You can still camp close to the river. Go down Warwoman Road and turn up the forest service road right past the bridge when you cross the West Fork. Go approximately 1/2  to  3/4  of a mile and you can pull down to the left close to the camping spots.


----------



## David Chang (Jan 10, 2011)

Twenty five ought six said:


> No.  Chattahoochee National Forest, on the GA/SC border.



Thanks!


----------



## Fletch_W (Jan 11, 2011)

+2 on the West Fork, but the sites are limited, if you go in busy season on a weekend, you might not get a site.  You need plan B, and a Plan C.

The Burrell's Ford campground, on the South side of the bridge, has gravel down to the campsites, and it is a walk when you are carrying stuff. I saw one guy out there recently with a great setup. He had a dolly with 'offroad' wheels and propane grill with cooler and camping gear attached so it just rolled instead of being carried, then lays it down and it's a cooking surface, an excellent idea and one I am exploring for myself. If your father can walk a third of a  mile on gravel without having to carry stuff, and you push the cart, that is another good option. That area is well stocked with trout, and usually more mature people than on the north side of the bridge.


----------



## Jighead (Jan 11, 2011)

Sarah's Creek has some great drive up spots, the only catch is I think it is a sesonal trout stream.


----------



## jigman29 (Jan 12, 2011)

Warwoman creek has several spots to camp along the creek but they have no hookups.You could go to tallullah river where they have full service campgrounds and you can drive and fish all over the river with little trouble.Towards the end of warwoman you can get several places to camp close to the water on overflow rd.


----------



## greg_n_clayton (Jan 15, 2011)

Our friends at the USFS blocked the road going to drive to sites you are refering to on the West Fork that were just above the Warwoman Bridge. Still some sites a ways up on Holcomb Creek you can still drive to last time I was up there a few months back. 4x4 would be good.


----------



## Fletch_W (Jan 15, 2011)

greg_n_clayton said:


> Our friends at the USFS blocked the road going to drive to sites you are refering to on the West Fork that were just above the Warwoman Bridge.



Whah? Why? Where? When?


----------



## greg_n_clayton (Jan 15, 2011)

They blocked the road a few years back. I am refering to the camp spots just above the warwoman road bridge. The pay/walk-in sites are on up the road. Don't know why. Folks trashing had something to do with it, i am sure.


----------



## jigman29 (Jan 15, 2011)

They are blocking to many roads up here as it is.A guy at the forrest service said they don't have the money to keep these roads up any more so they block the ones they think they need to.


----------



## Wes (Jan 17, 2011)

I second the Sarahs creek site. It's a nice camping area, lots of sites. Short 20 min drive to get to the Chattoog from there. Good base camp for operations. I believe Sarahs creek is seasonal for fishing though.


----------



## jonkayak (Jan 17, 2011)

jigman29 said:


> They are blocking to many roads up here as it is.A guy at the forrest service said they don't have the money to keep these roads up any more so they block the ones they think they need to.

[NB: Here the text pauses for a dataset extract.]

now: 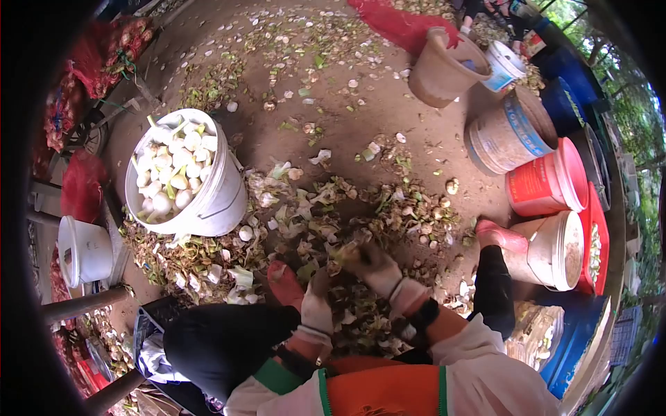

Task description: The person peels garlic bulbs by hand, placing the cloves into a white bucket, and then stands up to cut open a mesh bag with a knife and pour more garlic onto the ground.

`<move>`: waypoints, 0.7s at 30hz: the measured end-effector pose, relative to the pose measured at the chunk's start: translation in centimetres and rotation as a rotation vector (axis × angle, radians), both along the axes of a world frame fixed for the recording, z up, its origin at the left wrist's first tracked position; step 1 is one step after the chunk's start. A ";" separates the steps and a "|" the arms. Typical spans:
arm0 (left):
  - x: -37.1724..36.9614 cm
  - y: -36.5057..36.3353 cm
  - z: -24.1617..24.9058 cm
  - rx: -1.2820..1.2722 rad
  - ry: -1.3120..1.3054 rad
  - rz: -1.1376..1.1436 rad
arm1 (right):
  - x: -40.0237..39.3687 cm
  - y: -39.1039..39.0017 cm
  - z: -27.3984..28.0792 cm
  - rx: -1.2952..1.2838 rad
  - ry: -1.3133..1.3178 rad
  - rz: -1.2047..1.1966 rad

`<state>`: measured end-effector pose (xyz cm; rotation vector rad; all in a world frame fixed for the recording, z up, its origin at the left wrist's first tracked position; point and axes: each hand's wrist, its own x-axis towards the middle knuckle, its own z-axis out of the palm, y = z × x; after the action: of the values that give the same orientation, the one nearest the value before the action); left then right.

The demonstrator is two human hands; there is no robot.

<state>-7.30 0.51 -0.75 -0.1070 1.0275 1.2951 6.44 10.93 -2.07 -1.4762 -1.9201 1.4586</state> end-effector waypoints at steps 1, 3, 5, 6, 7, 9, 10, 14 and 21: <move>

That was their reasoning for shutting down all our 4x4 trails. They even shut one down after a large group put many of thousands of dollars and hundreds of man hours into fixing and repairing it. I think what it truly boils down to is that the tree huggers don't want people in the wood unless it's on foot and on a trail they have made and laid out for us. The tree huggers are winning.


----------



## Dr. Strangelove (Nov 6, 2012)

jonkayak said:


> That was their reasoning for shutting down all our 4x4 trails. They even shut one down after a large group put many of thousands of dollars and hundreds of man hours into fixing and repairing it. I think what it truly boils down to is that the tree huggers don't want people in the wood unless it's on foot and on a trail they have made and laid out for us. The tree huggers are winning.

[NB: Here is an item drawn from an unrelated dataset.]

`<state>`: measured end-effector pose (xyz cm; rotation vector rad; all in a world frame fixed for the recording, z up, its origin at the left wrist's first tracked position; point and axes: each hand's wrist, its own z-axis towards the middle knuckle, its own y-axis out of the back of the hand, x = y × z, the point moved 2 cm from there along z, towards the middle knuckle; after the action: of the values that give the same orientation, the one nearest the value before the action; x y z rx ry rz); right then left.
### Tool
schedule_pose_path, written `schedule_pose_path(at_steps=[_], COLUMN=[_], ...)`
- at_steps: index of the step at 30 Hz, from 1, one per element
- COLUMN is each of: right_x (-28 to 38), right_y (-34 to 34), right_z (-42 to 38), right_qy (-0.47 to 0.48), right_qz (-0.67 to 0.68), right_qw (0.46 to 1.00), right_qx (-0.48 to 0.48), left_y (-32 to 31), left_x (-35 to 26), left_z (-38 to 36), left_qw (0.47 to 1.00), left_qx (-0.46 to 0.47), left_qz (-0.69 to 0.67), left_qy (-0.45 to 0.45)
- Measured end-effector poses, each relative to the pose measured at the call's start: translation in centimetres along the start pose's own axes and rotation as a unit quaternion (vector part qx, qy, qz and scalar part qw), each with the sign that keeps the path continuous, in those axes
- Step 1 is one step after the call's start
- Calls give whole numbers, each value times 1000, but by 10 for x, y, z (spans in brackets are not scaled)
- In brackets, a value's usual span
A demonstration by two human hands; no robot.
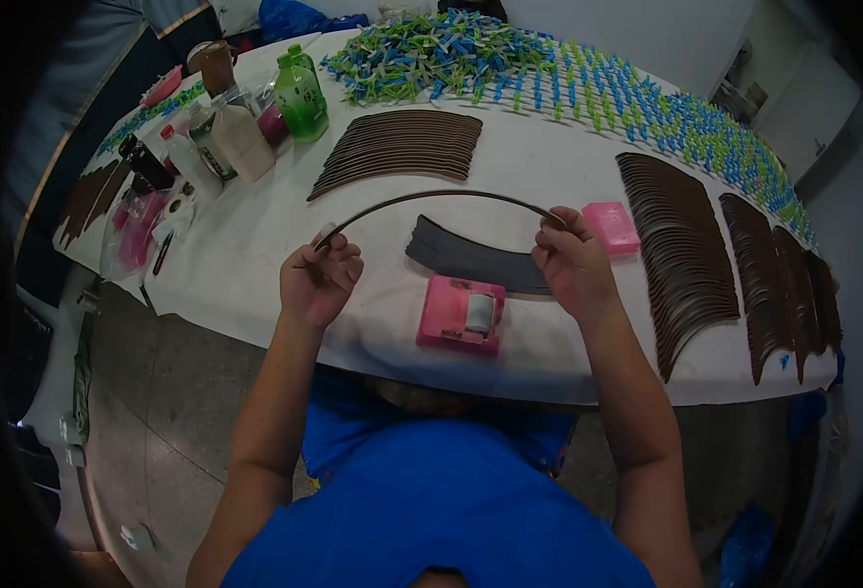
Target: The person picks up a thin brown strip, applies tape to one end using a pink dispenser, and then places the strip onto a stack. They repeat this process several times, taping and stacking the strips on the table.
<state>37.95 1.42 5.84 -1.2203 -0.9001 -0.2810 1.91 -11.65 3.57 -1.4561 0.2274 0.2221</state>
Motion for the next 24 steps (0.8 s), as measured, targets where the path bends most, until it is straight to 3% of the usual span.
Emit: schedule_pose_path(at_steps=[6,11,13,16,23,24], right_x=[-27,-42,-46,-51,-66,-69], right_y=[-11,-25,-28,-39,-53,-53], right_z=[34,59,71,86,119,124], right_qy=[30,28,28,30,7,1], right_qz=[-100,-164,-185,-240,-369,-389], right_qw=[992,984,981,970,929,921], right_qx=[-66,-60,-51,-15,13,17], left_y=[23,41,48,50,60,59], left_x=[-9,-13,-15,-15,-30,-32], left_z=[13,43,54,72,94,93], left_qw=[987,957,937,925,930,920], left_qx=[-114,-223,-302,-347,-345,-335], left_qz=[36,58,60,64,110,200], left_qy=[-110,-177,-165,-141,-56,-24])
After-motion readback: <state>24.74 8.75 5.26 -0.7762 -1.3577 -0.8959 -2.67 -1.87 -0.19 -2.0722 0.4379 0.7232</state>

Yep, that's what's happening alright, darn shame.


----------



## greg_n_clayton (Nov 7, 2012)

But....most are blocked with keyed locks !!!


----------



## General P (Jan 4, 2013)

You can still drive to sandy ford also, from the GA side.


----------



## antique41 (Jan 5, 2013)

Sandy Ford, Earl's Ford, Burrell's Ford and Sarah's Creek are all good drive in spots with camping close.  All are off Warwoman Rd in Rabun County.


----------